Wie alle Unternehmen auf der ganzen Welt leidet auch die Agrargenossenschaft Sêyêyê in Agneby unter den vollen Auswirkungen dieser Pandemie.

Seit fast zwei Monaten hat die Regierung eine Reihe von Maßnahmen ergriffen, um die Ausbreitung des Virus zu verhindern. Angesichts der negativen Auswirkungen dieser Maßnahmen auf das Leben unserer Mitglieder, die ein sehr geringes Einkommen haben und hauptsächlich in ländlichen Gebieten leben. Das Management Committee hat auch eine Reihe von Maßnahmen ergriffen, die von der einfachen Sensibilisierung über die Aufrechterhaltung ihres Lebensstandards bis hin zur Ernährungssicherheit reichen. Damit

  • Wir wollten die Geschäfte betreiben, um ihre Produkte abzuholen
  • Wir haben uns mit 4 anderen Genossenschaften und den Behörden in Verbindung gesetzt, um ihre Produkte schnell zu verkaufen und ihnen das Einkommen zu geben
  • Wir informieren Produzenten im Allgemeinen über Regierungsentscheidungen, insbesondere für ihre Kinder, für diejenigen, die keinen Fernseher haben
  • Wir haben Frauen mobilisiert, um Seife zu produzieren und an die Mitglieder weiterzugeben
  • Wir haben ein kleines Nahrungsmittelprojekt gestartet, um ihr Einkommen zu diversifizieren und sie auch mit täglichen Nahrungsmitteln zu versorgen.

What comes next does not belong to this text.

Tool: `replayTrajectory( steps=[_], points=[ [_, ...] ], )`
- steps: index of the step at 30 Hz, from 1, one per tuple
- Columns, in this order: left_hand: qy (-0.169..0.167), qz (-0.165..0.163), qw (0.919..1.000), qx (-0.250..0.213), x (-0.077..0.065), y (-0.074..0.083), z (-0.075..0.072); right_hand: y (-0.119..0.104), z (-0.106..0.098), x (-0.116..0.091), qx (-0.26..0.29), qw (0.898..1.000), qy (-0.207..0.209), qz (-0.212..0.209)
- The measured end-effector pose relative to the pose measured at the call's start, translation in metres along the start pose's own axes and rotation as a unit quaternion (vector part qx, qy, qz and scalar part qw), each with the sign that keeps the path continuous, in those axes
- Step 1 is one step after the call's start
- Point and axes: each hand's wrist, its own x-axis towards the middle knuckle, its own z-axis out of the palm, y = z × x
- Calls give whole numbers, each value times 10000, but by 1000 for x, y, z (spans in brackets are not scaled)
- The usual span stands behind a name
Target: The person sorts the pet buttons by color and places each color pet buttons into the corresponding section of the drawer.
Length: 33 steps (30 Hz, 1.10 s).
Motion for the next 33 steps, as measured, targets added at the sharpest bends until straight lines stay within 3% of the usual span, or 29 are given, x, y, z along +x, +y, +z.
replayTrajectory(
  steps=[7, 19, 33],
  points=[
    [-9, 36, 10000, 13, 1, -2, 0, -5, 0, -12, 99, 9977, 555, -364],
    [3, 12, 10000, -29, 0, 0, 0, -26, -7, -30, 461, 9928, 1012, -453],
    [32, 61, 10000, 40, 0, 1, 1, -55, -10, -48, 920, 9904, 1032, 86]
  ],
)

Wir suchen Partner, um dieses Projekt zu erweitern. Die Produzenten bewegen sich immer weniger, sie haben Angst vor der Rückkehr der Kinder in die Schule, aber wir versichern ihnen, dass die Regierung und einige NGOs Maßnahmen ergriffen haben, um die Barrieremaßnahmen durchzusetzen.